Münchens Olympiabewerbung 2036: Bürgerabstimmung trotz Umfrage-Leak geplant
Cathrin BlümelMünchens Olympiabewerbung 2036: Bürgerabstimmung trotz Umfrage-Leak geplant
München treibt seine Pläne voran, sich um die Austragung der Olympischen Spiele 2036, 2040 oder 2044 zu bewerben. Ein kürzlich veröffentlichter Medienbericht über Umfrageergebnisse zur öffentlichen Unterstützung hat für Diskussionen gesorgt, doch die Stadtverwaltung betont, dass dies die anstehende Bürgerabstimmung nicht beeinflussen werde. Die für den 26. Oktober geplante Wahl findet wie vorgesehen statt.
Ein Bericht auf sportundpolitics.de enthüllte Details aus einer internen Sitzung des Deutschen Olympischen Sportbundes (DOSB). Dabei wurden Zahlen eines Meinungsforschungsinstituts präsentiert, denen zufolge die Mehrheit der Münchner, die bereits per Briefwahl abgestimmt hatten, der Bewerbung zustimmten. Der DOSB stellte jedoch umgehend klar, dass er niemals Umfragedaten veröffentlicht habe und dies auch nicht vorhabe.

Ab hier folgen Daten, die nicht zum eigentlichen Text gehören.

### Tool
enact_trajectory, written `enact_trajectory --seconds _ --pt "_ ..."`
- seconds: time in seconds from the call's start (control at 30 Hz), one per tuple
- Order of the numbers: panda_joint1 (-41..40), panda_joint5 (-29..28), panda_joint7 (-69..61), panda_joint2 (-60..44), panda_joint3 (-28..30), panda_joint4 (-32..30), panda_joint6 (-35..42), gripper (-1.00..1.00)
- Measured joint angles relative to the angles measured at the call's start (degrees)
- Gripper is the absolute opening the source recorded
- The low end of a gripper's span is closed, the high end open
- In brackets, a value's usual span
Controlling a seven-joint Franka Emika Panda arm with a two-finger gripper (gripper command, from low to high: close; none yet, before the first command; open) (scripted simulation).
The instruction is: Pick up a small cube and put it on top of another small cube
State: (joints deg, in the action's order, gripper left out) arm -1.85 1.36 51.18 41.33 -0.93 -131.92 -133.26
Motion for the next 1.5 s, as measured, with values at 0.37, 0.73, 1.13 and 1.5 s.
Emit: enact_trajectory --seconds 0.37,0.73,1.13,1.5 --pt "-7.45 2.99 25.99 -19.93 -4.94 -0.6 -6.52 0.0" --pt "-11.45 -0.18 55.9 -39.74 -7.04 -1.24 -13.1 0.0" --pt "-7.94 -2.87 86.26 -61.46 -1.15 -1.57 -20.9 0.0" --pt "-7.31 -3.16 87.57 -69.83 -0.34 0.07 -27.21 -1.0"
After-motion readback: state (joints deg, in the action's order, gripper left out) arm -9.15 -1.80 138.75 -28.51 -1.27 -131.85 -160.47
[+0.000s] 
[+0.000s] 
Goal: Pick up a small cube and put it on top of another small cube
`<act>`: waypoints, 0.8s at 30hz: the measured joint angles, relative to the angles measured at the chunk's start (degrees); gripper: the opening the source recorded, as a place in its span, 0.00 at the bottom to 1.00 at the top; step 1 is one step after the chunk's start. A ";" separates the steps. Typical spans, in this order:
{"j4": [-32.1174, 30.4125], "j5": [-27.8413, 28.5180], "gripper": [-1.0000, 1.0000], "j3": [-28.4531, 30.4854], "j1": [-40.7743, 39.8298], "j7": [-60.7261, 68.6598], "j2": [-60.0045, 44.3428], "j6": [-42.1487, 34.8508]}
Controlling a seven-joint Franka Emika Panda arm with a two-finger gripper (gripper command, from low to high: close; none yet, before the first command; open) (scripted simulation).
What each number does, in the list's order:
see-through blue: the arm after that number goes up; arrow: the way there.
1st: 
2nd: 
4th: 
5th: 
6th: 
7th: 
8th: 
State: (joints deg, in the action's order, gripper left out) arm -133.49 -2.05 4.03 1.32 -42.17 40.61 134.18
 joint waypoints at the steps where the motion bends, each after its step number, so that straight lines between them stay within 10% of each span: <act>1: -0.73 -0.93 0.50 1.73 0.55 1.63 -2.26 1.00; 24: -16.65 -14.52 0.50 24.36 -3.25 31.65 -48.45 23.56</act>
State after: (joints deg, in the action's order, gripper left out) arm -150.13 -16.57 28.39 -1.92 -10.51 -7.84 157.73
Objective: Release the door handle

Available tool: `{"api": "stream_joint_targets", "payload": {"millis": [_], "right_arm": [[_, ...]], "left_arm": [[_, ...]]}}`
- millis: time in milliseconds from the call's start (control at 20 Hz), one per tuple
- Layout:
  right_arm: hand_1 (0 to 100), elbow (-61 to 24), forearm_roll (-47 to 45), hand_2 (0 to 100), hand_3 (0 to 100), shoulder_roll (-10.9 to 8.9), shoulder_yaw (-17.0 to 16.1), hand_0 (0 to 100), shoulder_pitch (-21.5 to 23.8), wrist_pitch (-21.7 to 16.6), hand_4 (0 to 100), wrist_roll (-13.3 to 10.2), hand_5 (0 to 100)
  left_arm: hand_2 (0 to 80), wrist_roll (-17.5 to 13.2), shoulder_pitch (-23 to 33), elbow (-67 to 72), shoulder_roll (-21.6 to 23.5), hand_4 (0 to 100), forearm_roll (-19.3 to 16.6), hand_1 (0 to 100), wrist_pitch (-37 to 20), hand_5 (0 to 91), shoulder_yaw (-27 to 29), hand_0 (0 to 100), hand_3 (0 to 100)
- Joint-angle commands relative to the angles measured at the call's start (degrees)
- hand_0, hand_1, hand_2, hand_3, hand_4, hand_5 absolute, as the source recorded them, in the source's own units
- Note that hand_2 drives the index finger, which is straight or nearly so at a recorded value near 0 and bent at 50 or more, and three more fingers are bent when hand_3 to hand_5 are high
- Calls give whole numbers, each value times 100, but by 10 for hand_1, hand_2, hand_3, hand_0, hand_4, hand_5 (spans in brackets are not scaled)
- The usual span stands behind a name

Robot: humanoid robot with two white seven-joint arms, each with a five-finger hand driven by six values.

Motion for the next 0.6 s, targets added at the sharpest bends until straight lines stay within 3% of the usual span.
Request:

Die Wahlbehörde der Stadt, das Kreisverwaltungsreferat (KVR), bestätigte, dass die Abstimmung wie geplant und unverändert stattfinden werde. Ein Sprecher erklärte, das Verfahren sei rechtlich abgesichert und von externen Berichten unberührt. Gleichzeitig prüfen die Behörden, ob die Weitergabe der Umfragedaten einen Verwaltungsverstoß darstellt.
München konkurriert mit Berlin, Hamburg und der Region Rhein-Ruhr um die Ausrichtung der Spiele. Befürworter – darunter die Stadt, der Freistaat Bayern und Athleten – argumentieren, dass eine erfolgreiche Bewerbung Deutschlands Position als führender Sportstandort stärken würde. Kritiker hingegen halten das Vorhaben für eine Verschwendung von Steuergeldern, die sinnvoller eingesetzt werden könnten.
Die Bürgerbefragung am 26. Oktober wird über Münchens weitere Schritte in der Olympiabewerbung entscheiden. Unabhängig von der Umfragepanne bleibt die Abstimmung unverändert und rechtlich bindend. Das Ergebnis wird zeigen, ob die Stadt im Wettbewerb um die Ausrichtung der Spiele vorankommt.